My brother says little kids are the hardest audience for a magician. They don't always look at what you are trying to distract them with but will often notice what you are really doing with your hands. So if you want to see through the illusion, you need to keep grounded and not lose track of the essentials. A man can't really produce doves out of thin air nor saw a lady in half without killing her. It's okay to enjoy being entertained but don't forget it's an illusion.

And if it's a conman, remember he is ultimately trying to part you from your money. Sadly, there are today, as in Paul's day, people who don't care if in the process of getting you to buy into what they are selling, you die of the cancer their bogus supplements or crystals are supposed to cure. And they don't care if your lose your soul believing in some elaborate mythology about angels or aliens you learn from their seminars and videos and books.

The essential truths are that God loves you, that he sent Jesus to save you and that he wants your trust and love in return. There are no magic formulas nor any hidden knowledge that somehow got left out of the Bible. Everything essential to salvation is in there. In fact, God wants everyone to know what he has done through Jesus. He wants us to teach and live the gospel.

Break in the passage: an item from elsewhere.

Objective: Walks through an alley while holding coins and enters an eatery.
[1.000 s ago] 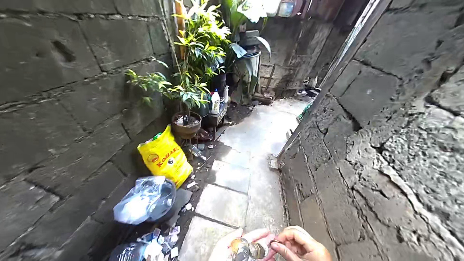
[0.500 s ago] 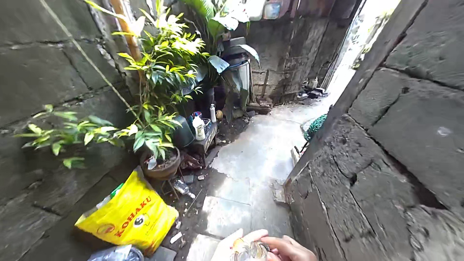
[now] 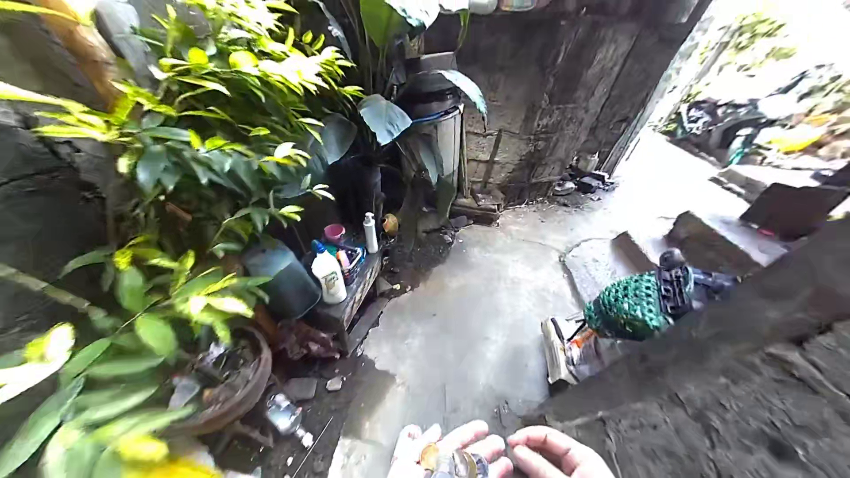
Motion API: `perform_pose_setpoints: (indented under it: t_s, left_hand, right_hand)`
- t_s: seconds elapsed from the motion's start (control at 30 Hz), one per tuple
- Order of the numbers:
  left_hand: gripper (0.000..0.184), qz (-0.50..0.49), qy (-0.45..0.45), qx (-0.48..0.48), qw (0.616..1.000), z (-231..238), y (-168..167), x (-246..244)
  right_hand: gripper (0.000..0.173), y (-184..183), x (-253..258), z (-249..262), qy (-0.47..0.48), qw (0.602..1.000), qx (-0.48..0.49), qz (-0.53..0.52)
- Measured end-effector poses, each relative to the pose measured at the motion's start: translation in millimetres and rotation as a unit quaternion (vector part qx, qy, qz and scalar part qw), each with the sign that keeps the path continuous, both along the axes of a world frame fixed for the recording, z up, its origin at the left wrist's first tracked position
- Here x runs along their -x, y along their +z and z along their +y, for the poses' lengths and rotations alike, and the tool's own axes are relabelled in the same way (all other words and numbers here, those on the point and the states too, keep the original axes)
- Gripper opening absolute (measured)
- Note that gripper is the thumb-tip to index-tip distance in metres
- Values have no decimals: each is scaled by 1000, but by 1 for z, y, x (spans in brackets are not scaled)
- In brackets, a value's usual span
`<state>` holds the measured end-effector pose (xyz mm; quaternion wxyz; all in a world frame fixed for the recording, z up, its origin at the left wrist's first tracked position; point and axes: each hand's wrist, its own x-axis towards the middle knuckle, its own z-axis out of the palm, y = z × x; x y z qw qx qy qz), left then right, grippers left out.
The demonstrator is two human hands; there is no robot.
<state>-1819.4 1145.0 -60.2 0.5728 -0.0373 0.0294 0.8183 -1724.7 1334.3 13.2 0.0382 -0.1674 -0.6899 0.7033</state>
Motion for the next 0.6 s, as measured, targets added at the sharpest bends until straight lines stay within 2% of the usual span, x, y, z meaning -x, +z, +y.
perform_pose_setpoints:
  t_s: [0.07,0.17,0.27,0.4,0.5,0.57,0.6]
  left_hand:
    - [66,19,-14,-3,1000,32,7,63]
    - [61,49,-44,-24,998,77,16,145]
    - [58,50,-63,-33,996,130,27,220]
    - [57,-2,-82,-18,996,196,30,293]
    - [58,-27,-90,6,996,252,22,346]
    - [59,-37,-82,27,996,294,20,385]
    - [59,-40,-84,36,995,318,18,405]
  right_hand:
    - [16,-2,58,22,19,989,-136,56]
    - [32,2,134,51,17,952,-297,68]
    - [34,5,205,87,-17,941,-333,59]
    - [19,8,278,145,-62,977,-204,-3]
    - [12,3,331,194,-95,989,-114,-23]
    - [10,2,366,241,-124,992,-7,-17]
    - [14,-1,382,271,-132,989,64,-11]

Sure, life can get complicated and in such cases living a Christian life can be as well. Just don't forget the basics. Love God. Love others. Listen to the Spirit. Follow Jesus. Don't get sidetracked or distracted.

In Deuteronomy it says, “Love the Lord your God with all your heart and with all your soul and with all your strength.” (Deuteronomy 6:5) When Jesus is asked what the greatest commandment is, he says, “Love the Lord your God with all your heart and with all your soul and with all your mind and with all your strength.” (Mark 12:30, emphasis mine) Jesus adds that we are to love God with our whole mind as well. God gave us brains and he wants us to use them properly. He wants us to be wise, as it says in our psalm. Wisdom isn't about merely accumulating knowledge. Wisdom is having your priorities straight and knowing what is truly valuable. It means thinking clearly about what is essential, what is important but not absolutely essential, and what is neither.

What is essential is Jesus Christ, our incarnate, crucified and risen Lord, who loves us and saves us and bids us follow him. It would be foolish to think otherwise.